**GOAL OF THE EXERCISE**
For the listing below, return the line containing "At pixel (80, 101)", the line containing "In the picture the", and all lines in between, exactly as written and nothing else.

[Start of section]

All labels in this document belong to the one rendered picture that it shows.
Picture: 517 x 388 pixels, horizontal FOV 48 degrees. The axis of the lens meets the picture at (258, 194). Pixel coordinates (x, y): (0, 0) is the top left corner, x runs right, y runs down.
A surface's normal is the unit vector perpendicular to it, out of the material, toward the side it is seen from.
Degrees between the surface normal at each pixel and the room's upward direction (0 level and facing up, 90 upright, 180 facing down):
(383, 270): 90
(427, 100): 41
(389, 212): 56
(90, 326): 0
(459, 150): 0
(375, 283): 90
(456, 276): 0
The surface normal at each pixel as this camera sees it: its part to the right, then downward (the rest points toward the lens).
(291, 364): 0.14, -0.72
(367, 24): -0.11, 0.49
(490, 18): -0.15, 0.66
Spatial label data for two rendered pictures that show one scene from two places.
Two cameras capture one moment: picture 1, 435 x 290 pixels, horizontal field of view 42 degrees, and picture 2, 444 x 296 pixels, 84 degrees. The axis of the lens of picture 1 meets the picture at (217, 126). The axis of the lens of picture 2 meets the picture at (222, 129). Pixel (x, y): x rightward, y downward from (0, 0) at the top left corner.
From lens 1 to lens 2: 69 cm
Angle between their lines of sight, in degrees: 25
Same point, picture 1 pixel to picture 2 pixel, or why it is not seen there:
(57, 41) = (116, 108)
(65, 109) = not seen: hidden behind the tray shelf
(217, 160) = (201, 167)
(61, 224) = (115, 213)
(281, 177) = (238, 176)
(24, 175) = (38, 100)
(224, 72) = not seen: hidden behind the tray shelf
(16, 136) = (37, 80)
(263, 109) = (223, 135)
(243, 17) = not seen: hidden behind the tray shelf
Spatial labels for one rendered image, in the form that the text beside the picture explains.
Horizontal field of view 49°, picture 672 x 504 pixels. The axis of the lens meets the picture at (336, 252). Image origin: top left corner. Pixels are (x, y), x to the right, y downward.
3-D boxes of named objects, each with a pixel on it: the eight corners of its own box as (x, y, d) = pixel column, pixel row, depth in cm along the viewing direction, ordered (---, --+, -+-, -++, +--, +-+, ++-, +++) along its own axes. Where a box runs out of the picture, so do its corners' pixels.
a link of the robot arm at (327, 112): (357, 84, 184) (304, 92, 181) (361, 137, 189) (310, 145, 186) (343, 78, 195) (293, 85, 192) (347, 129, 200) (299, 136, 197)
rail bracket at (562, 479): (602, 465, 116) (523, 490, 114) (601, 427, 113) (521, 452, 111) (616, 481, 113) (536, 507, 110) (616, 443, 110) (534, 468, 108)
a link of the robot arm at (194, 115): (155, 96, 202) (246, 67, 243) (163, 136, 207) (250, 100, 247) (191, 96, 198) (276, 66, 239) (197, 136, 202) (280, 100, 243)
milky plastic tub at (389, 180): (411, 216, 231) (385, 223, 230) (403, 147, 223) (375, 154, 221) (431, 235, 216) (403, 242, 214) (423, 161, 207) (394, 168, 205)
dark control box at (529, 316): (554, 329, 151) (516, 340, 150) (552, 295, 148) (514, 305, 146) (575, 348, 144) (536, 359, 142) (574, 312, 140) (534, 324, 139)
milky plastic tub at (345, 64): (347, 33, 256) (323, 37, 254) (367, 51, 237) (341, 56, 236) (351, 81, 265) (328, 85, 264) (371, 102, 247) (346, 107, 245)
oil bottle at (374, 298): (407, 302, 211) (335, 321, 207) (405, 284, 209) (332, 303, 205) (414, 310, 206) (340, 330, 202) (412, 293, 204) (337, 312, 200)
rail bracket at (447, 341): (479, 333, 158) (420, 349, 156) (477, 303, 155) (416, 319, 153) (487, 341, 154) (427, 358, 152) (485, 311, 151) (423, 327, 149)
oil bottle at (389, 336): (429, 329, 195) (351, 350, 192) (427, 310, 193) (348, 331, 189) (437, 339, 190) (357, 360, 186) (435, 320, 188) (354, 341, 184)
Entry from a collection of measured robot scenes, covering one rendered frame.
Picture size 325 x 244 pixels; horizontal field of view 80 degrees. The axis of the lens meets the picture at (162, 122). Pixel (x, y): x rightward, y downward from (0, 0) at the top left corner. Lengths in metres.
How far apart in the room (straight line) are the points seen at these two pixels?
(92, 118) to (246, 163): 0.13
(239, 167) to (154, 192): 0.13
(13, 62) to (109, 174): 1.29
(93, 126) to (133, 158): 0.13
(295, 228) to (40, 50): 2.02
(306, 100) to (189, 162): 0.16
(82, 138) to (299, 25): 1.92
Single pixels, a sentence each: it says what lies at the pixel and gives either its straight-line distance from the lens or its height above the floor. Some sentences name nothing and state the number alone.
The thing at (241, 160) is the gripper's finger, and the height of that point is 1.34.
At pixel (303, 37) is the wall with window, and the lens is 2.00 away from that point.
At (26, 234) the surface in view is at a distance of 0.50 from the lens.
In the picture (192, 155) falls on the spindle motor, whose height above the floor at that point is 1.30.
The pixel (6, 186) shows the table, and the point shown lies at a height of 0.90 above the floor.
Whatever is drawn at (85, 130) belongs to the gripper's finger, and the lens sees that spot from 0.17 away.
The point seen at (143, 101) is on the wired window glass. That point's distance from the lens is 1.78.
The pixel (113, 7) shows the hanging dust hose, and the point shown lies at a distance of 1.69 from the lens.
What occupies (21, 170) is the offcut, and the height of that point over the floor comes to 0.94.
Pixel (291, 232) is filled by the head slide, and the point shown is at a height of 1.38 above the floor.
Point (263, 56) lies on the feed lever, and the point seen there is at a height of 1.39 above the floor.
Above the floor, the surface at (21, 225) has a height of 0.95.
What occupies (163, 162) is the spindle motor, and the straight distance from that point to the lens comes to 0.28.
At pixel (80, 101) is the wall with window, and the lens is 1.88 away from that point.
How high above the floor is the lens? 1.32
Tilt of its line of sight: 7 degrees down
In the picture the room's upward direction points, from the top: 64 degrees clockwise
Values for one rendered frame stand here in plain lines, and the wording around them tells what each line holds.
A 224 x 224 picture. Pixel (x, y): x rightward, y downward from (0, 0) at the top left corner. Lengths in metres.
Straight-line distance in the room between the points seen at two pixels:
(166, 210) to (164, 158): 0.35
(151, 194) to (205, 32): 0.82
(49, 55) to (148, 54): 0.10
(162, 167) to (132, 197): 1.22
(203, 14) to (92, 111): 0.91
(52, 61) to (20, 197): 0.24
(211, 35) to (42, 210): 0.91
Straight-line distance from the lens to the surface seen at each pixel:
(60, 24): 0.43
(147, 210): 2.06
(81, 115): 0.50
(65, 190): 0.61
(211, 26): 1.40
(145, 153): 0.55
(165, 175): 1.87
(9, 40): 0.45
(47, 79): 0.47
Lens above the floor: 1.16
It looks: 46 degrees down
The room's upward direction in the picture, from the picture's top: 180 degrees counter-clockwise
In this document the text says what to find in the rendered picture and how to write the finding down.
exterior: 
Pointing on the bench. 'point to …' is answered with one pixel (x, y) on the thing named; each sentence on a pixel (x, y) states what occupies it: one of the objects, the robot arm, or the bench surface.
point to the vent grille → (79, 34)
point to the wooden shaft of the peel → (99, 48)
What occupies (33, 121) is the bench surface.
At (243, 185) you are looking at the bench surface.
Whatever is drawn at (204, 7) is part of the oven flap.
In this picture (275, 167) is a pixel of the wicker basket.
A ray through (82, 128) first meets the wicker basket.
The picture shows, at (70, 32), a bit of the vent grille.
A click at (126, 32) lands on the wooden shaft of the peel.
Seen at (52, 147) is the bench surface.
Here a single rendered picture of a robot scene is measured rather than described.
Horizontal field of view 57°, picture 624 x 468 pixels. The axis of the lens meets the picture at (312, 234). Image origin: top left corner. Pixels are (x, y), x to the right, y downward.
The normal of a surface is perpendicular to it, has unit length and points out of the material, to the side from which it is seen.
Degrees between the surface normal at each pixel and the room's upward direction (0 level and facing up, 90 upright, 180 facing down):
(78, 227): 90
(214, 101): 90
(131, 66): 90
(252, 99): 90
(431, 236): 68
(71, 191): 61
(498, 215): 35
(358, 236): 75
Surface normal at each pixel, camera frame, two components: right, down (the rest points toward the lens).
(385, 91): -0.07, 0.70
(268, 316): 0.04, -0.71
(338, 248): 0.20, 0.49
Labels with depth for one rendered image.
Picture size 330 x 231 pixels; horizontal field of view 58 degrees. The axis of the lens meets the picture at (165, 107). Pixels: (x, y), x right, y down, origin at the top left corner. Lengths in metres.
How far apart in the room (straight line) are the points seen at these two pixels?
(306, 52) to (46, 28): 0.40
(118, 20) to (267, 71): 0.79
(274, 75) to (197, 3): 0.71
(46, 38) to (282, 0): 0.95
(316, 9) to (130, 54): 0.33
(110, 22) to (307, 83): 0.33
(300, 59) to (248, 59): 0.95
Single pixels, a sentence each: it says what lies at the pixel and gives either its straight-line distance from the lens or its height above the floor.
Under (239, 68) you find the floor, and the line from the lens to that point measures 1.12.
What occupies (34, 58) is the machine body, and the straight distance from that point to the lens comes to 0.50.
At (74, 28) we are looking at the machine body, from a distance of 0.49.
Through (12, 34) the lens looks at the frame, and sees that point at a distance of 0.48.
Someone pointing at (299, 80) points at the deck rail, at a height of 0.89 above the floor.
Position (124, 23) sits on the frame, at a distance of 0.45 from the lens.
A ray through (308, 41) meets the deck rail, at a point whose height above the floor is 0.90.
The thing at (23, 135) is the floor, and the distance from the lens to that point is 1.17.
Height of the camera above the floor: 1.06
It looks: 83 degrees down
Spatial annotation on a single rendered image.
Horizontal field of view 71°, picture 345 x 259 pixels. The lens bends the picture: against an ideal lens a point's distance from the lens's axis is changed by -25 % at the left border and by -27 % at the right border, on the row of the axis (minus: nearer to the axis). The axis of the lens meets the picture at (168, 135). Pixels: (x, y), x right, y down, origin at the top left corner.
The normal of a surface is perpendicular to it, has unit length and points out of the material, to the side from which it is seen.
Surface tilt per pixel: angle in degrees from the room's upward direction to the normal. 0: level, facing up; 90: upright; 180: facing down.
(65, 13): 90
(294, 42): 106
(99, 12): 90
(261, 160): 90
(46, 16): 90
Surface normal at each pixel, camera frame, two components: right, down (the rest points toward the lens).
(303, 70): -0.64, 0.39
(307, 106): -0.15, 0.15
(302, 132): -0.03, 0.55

[End of section]

**WRITTEN RESPONSE**
At pixel (80, 101) is the wall with window, and the lens is 1.88 away from that point.
How high above the floor is the lens? 1.32
Tilt of its line of sight: 7 degrees down
In the picture the room's upward direction points, from the top: 64 degrees clockwise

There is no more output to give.